# Jacket/Pants ALL black?



## Guest

tell people your on that bryan fox steez son.

throw in a nitro board and a black badanna and people may get you guys confused.


anddd unless your riding through an ocean or a shit load of rain or super heavy snow i dont think your gonna notice a difference with a 25k vs. a 15k. and idk shit about gore-tex.


----------



## Guest

all black = HOT:thumbsup:

but that's just MY opinion.


----------



## Guest

thanks for the feedback...yea was a little hesitant at first but then realized I don't give a shit what someone thinks..all black is my style and personally I think it looks sick as fuck. And for the 25K/15K I meant 25K waterproof/15K breathability jacket vs gore-tex jacket


----------



## Guest

Well, you might be mistaken for a first time boarder or something. Most newbies buy the cheap black snowpants from Walmart :laugh: (Not that I have anything against that, just going by what I often see)
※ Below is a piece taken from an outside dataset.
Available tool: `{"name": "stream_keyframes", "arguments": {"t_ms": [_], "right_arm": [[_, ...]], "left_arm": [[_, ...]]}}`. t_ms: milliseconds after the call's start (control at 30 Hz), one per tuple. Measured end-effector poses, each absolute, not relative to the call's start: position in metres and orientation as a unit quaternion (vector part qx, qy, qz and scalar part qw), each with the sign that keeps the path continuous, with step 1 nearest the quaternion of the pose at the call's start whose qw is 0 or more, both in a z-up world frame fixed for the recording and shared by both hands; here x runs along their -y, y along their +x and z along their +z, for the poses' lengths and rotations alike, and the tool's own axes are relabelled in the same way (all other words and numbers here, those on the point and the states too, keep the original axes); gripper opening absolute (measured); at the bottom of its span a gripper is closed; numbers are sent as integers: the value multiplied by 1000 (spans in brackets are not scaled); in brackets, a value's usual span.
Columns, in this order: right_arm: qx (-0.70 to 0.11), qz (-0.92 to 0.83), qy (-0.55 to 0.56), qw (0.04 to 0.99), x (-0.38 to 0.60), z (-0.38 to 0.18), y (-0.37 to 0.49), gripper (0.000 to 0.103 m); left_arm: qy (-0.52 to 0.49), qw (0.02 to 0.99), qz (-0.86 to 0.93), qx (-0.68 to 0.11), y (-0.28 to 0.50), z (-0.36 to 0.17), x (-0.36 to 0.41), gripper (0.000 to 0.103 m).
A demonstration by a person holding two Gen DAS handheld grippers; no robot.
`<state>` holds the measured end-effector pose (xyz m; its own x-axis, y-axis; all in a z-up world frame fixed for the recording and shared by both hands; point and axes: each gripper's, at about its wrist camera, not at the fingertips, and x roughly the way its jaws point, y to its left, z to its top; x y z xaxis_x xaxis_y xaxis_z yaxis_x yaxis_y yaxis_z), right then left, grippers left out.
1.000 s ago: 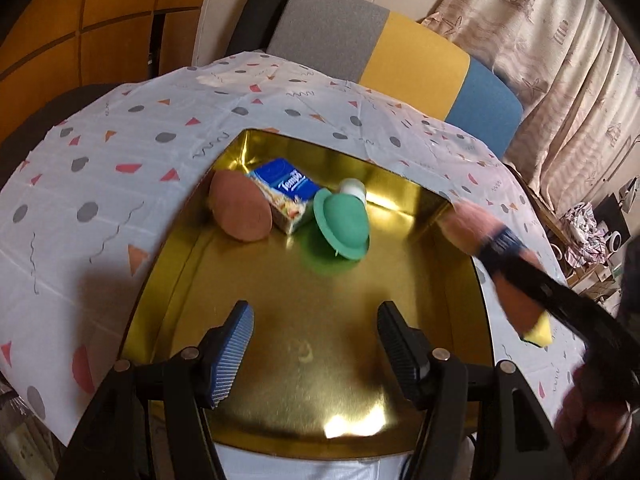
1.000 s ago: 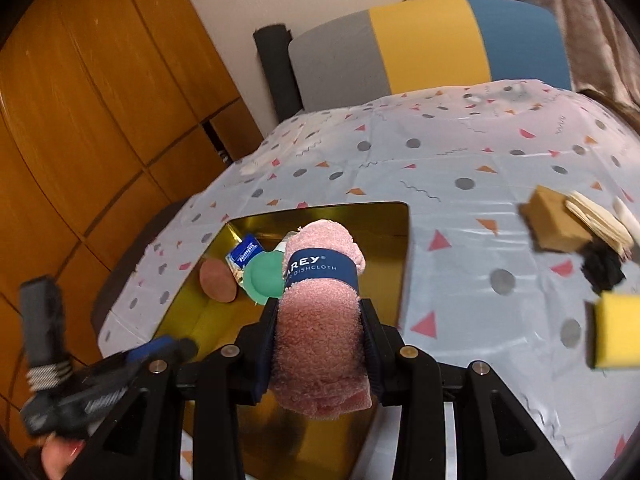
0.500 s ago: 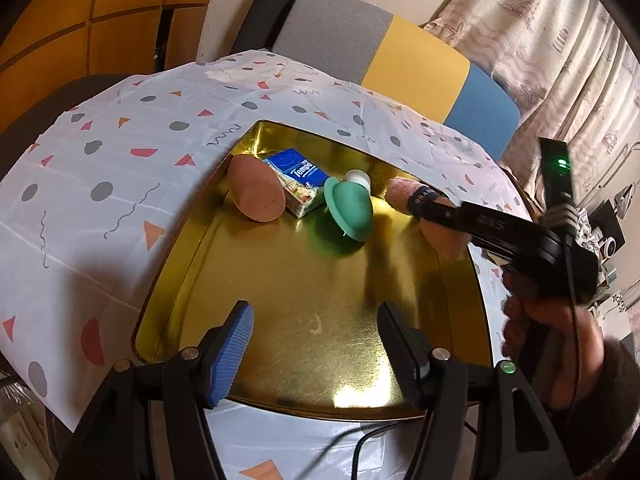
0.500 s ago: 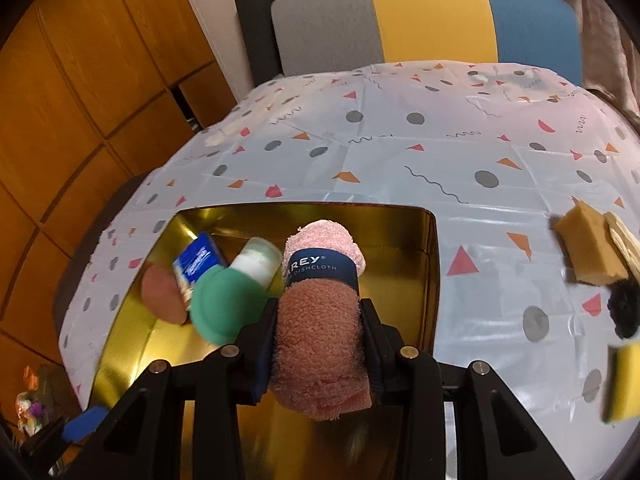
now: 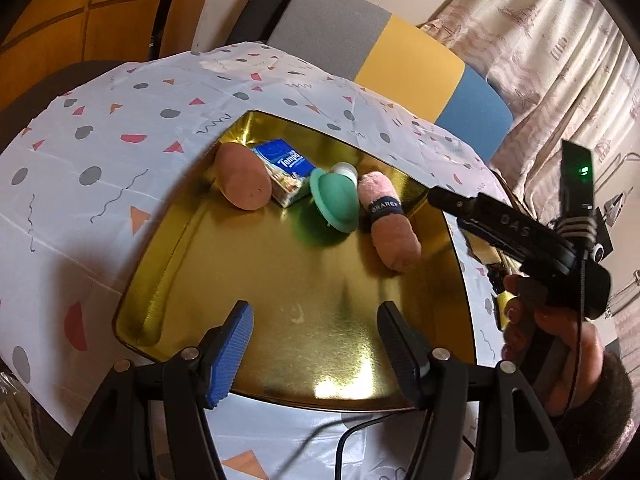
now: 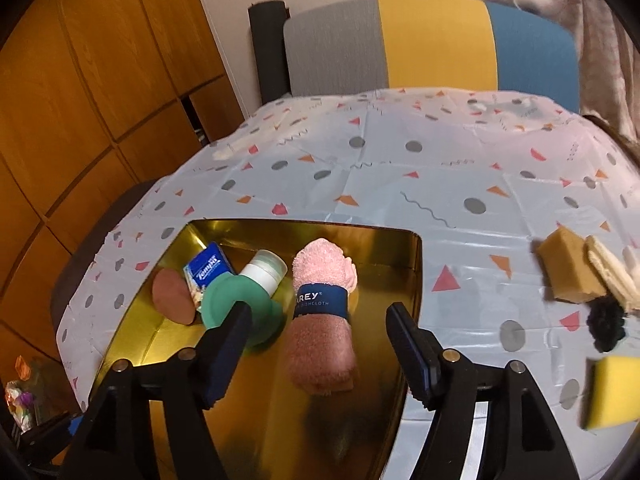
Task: Organize rigid objects
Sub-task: 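Place the green brush and pink dishcloth into the gold tray, opening both tools, then move the right tool toward the yellow sponge beside the tan sponge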
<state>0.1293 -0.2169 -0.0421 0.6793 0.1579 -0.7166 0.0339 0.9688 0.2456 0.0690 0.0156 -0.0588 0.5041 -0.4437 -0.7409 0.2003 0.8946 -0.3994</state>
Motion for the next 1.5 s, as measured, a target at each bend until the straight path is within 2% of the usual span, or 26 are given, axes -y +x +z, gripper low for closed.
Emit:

The pattern on the jacket looks nice. 

Have you looked at maybe black/red color combos or black/blue? Still dark, but with a splash of color to mix things up a bit 

But yeah, most important is that you go with what you like!


----------



## Guest

Yea I've thought about getting red pants, but since I haven't ever worn that not sure how I'd look in it and if I'd like it..and yea I can see I'd be mistaken for a newbie but don't really care cus I'm sure they're steezed out but would break their legs if they tried a backside 3 haha. I also hope people who actually know their stuff would be able to tell the difference between a K-mart jacket and special blend hah.


----------



## Guest

olenderc said:


> thanks for the feedback...yea was a little hesitant at first but then realized I don't give a shit what someone thinks..all black is my style and personally I think it looks sick as fuck. And for the 25K/15K I meant 25K waterproof/15K breathability jacket vs gore-tex jacket


well shit man i still dont know anything about gore tex but 25/15 is damn near waterpark ready. i dont think gore tex or really much of anything is gonna be better then that. depending on what your planning on riding and where that may be too heavy.


----------



## Guest

yea i figure 25K will be waterproof enough..since gore-tex is only 30k..whats 5k..


----------



## Guest

well if your talking the difference between a 10k and a 5k i think its fairly noticeable but it all depends man. im pretty sure youll be fine unless you shred heavy pow in super snowy conditions every time you ride. but even then 
I doubt you'll notice the difference.


----------



## Guest

why don't you just order a few different sets and return the ones you don't like? That way, you can see the way the different colors really look on you.


----------



## sedition

See my sig file.


----------



## Guest

haha i'll be the one in the front with all the haters trailing behind


----------



## Guest

I see a lot of new riders decked out in black.


----------



## Guest

not that I care but is everyone gonna assume I'm a new rider if I'm decked out in black? haha


----------



## Guest

if i saw a rider decked out in all black riding a nitro board i would think it was bryan fox. 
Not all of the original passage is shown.